As they came to the opening in the wood, they were surprised to see knights in bright mail and tall guards in silver and black standing there, who greeted them with honour and bowed before them. And then one blew a long trumpet, and they went on through the aisle of trees beside the singing stream. So they came to a wide green land, and beyond it was a broad river in a silver haze, out of which rose a long wooded isle, and many ships lay by its shores.
They wake in a grove, attended by a wizard, and then progress out of it across a magical sounding lawn and under an aisle of trees; this is an odd description and made me think of druidic groves. It is as though Frodo and Sam have been rescued from the grim realities of the world, sent to sleep and then have been wakened into something resembling Faerie. Maybe this is one of those occasions when Tolkien does touch on the 'real faerie'?

Quote:
and the day after they came to the green fields of the Pelennor and saw again the white towers under tall Mindolluin, the City of the Men of Gondor, last memory of Westernesse, that had passed through the darkness and fire to a new day.
And there in the midst of the fields they set up their pavilions and awaited the morning; for it was the Eve of May, and the King would enter his gates with the rising of the Sun.
This another striking moment at the end of the chapter. The Eve of May? Passing through fires? The new King? The sunrise on May Day? This is extremely close to ideas of Beltaine. Fires would be lit during the festival, through which cattle would be driven and people would jump for purification; and there has been purification, when some of the Men entered Mordor to destroy the fortifications. When Frodo and Sam are given their new 'linen' clothes it is also a form of purification. This ritual would take place between rituals of banishment (downfall of Sauron) and of consecration (Aragorn's Coronation).

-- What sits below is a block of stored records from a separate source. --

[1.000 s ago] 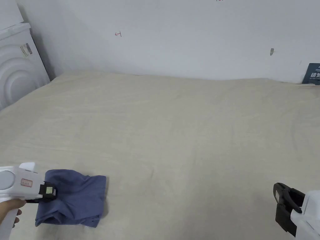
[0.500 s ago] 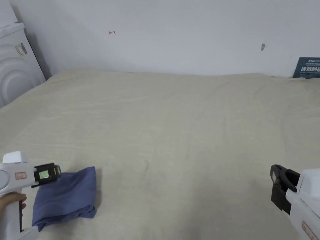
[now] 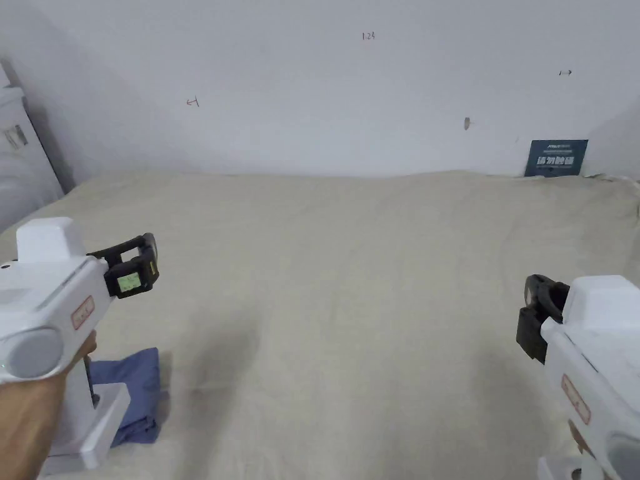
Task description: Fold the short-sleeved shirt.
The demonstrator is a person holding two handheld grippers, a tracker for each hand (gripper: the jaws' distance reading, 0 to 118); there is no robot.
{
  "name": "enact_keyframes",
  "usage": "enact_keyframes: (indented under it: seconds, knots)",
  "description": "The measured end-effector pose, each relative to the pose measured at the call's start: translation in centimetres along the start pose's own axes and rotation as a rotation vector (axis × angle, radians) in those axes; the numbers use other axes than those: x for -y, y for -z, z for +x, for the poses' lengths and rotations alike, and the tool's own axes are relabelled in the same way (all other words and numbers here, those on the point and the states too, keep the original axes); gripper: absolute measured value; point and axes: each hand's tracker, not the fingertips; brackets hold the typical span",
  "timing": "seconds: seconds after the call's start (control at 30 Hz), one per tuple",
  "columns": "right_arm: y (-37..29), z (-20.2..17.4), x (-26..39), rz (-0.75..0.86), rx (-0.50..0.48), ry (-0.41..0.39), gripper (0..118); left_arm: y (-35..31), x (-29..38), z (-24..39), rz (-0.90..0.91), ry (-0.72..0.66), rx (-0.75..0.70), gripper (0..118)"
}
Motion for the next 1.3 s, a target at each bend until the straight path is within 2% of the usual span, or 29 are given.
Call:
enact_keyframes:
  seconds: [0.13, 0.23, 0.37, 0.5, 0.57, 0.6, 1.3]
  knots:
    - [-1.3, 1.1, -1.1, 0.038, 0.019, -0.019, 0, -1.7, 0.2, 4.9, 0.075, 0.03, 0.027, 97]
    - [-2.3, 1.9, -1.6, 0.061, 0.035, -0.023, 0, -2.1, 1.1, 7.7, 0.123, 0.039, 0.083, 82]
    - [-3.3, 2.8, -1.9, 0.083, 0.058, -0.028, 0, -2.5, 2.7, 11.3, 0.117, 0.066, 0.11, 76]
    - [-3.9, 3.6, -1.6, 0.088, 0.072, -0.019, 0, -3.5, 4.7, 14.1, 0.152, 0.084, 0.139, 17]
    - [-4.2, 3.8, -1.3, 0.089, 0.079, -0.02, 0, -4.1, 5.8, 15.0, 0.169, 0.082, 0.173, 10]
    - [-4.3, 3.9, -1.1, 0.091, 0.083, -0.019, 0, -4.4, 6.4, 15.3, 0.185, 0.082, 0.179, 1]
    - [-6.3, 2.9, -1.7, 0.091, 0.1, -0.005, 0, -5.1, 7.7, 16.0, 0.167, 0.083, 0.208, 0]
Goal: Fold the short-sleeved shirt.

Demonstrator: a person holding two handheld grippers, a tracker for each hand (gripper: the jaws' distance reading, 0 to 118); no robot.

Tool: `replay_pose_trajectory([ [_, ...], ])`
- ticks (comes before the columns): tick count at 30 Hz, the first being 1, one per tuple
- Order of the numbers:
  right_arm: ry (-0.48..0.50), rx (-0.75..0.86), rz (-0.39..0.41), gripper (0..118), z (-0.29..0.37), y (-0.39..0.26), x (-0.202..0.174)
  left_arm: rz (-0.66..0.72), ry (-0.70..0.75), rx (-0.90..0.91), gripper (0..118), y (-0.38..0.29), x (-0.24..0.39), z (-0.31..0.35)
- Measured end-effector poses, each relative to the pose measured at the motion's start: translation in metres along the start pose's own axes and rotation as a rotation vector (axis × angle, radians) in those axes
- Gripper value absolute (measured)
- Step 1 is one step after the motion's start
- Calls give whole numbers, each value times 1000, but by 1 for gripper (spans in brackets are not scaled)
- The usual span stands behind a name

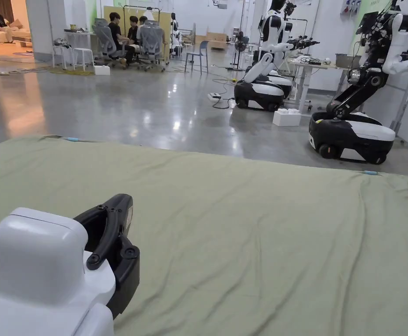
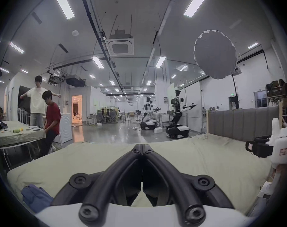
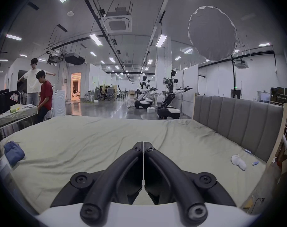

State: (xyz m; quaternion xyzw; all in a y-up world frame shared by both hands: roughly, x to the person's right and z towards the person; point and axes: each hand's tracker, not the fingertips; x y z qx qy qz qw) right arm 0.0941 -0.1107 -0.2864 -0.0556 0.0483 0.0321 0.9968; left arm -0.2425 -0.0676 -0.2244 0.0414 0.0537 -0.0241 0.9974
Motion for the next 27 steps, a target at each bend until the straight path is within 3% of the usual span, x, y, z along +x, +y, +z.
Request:
replay_pose_trajectory([
  [4, 12, 57, 52, 7, 2, 2, -8, -6, 36, -20, 4, 0, -7, 1],
  [5, 3, 68, 67, 39, 2, 3, -12, 5, 59, -34, 28, -1, -9, 1],
  [6, 6, 63, 84, 70, 1, 5, -14, 18, 63, -37, 64, -3, -11, 0],
  [7, 7, 51, 102, 88, 0, 7, -16, 25, 72, -38, 99, -5, -12, 0],
  [8, -4, 38, 118, 95, -2, 8, -20, 31, 88, -64, 108, -6, -14, -2],
  [10, -4, 54, 129, 100, -2, 7, -22, 44, 56, -62, 109, -8, -18, 1],
  [12, -5, 47, 117, 118, -3, 7, -22, 48, 57, -67, 118, -6, -16, 1],
  [19, -39, 82, 74, 118, 2, 14, -16, 55, 34, -107, 118, -9, -12, 0],
  [24, -53, 72, 70, 118, 0, 16, -14, 280, -84, -187, 118, -7, -21, -3],
  [27, -54, 58, 64, 118, 0, 14, -12, 331, -98, -272, 118, 2, -27, -5],
])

The idea of a May King is now not so common; we tend to just have May Queens, usually teenagers forced to dress up in frocks and look pretty for the day (and normally sulking about it ). But at one time a May King would also be present, possibly as the Green man or as a Robin Hood figure. Allegedly, sometimes the May King would also be subject to sacrifice at some date during the year; we see this idea in The Wicker Man. May Day is also traditionally a good time to find faeries, and it a time when the unsuspecting are 'taken' from one world into the other; when Aragorn passes through the gates of the city on May morning, it could be said to be symbolic of his passing from the old world of war and conflict into the new world in which he is King.